Siapa pria ini? Irina tidak tahu! Persetan dengan identitas pria ini. Irina berjanji, jika ia selamat dari keadaan ini, ia akan membalaskan dendamnya. Ia akan membunuh pria itu sama kejinya dengan apa yang dilakukannya terhadap Almer.

Pria itu mendekatinya, jongkok di hadapannya. "Well, Sweetheart, tidak sulit bagi saya membunuh kau." Dengan telunjuknya pria itu membelai pipi Irina yang dibasahi peluh. Ditariknya telunjuknya, lalu dijilatinya telunjuknya. "Keringatmu saja nikmat, Sayang. Ini belum saatnya saya membunuh kau."

"Apa yang kau inginkan? Kau sudah mengambil segalanya dariku," isak Irina dengan keadaan hati gusar.

"Kau benar-benar tidak tahu apa-apa, Sayang," bisik pria itu. Pria itu kemudian berdiri dan meminta anak buahnya untuk membawa Irina. "Tutup matanya. Jangan sampai dia tahu di mana keberadaannya nanti."

***

Lain dengan kakaknya yang sudah biasa dengan kekerasan, sebaliknya Irina orang yang sangat jauh dari hal itu. Sejak orangtua mereka meninggal saat Irina berusia lima, Almer yang sepuluh tahun lebih tua menjaga adiknya dari segala marabahaya.

Almer tidak pernah membiarkannya meninggalkan rumah. Untuk urusan sekolah Almer mengirimkan guru ke rumah. Bahkan untuk meraih gelar sarjananya, Irina mengambil kelas online yang tidak mengharuskannya keluar dari istana kakaknya. Kakaknya selalu menekankan semua orang di luar sana jahat.

Pernah suatu kali Irina bertanya mengapa kakaknya membiarkannya menimba ilmu jika Irina tidak pernah mengamalkan ilmunya, dan Almer saat itu menjawab,

"Tidak ada yang tahu nasib orang, Irina. Hari ini bisnis keluarga kita lancar. Tapi bisa saja kan... Hal yang tidak diharapkan terjadi. Dan kau harus berdiri di kakimu sendiri."

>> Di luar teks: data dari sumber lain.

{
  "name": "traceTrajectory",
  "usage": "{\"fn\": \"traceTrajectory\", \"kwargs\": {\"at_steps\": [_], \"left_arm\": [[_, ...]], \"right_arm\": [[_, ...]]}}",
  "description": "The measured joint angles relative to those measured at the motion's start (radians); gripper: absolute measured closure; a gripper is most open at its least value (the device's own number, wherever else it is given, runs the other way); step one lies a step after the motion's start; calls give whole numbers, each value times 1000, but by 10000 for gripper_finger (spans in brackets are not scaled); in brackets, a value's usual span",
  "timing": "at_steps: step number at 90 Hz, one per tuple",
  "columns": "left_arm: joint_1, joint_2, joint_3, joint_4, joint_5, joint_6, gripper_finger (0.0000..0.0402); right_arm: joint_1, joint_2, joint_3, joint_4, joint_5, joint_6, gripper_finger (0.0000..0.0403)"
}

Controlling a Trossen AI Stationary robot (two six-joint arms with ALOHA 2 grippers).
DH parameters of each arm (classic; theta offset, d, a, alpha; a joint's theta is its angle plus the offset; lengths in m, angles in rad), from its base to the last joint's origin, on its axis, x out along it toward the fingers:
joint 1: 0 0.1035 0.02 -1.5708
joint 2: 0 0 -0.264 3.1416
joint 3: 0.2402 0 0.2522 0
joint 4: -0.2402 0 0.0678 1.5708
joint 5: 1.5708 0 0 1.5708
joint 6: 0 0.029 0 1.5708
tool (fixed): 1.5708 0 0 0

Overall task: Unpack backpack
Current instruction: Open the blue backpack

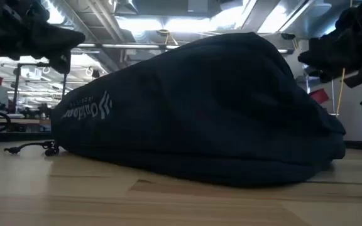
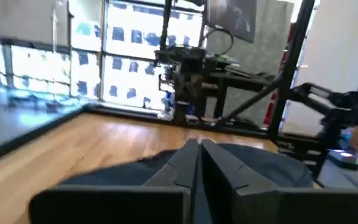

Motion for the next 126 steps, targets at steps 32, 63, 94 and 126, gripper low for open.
{"fn": "traceTrajectory", "kwargs": {"at_steps": [32, 63, 94, 126], "left_arm": [[-69, 456, 51, 376, -21, 107, 296], [-161, 763, 211, 420, -30, 355, 233], [-197, 815, 266, 419, -38, 389, 235], [-197, 812, 266, 418, -40, 379, 236]], "right_arm": [[0, 110, 0, 79, -9, 24, 375], [0, 152, 0, 101, -43, 3, 375], [0, 152, 0, 95, -58, -28, 375], [0, 152, 0, 98, -54, -94, 375]]}}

"Mengapa Kakak tidak pernah mengizinkan Irina untuk bekerja dengan Kakak?"

"Pekerjaan ini berat, Irina." Kakaknya menghela napas panjang. "Itulah alasan mengapa Kakak tidak pernah mengajarkanmu teknik bela diri. Kakak juga tidak membawamu ke tempat latihan tembak. Karena..." Kakaknya memandangya lama. "Kakak berharap suatu hari nanti kau akan menjalani hidup yang normal."

"Kapan itu, Kak?"

"Saat Kakak mati."

Pembicaraan itu terjadi satu minggu lalu. Saat itu Irina tidak tahu bahwa rumah besar kakaknya akan dihancurkan dalam semalam. Sebelum matanya ditutup oleh kain hitam, laki-laki yang membunuh kakaknya menarik lengannya keluar garasi menuju taman rumah bagian depan.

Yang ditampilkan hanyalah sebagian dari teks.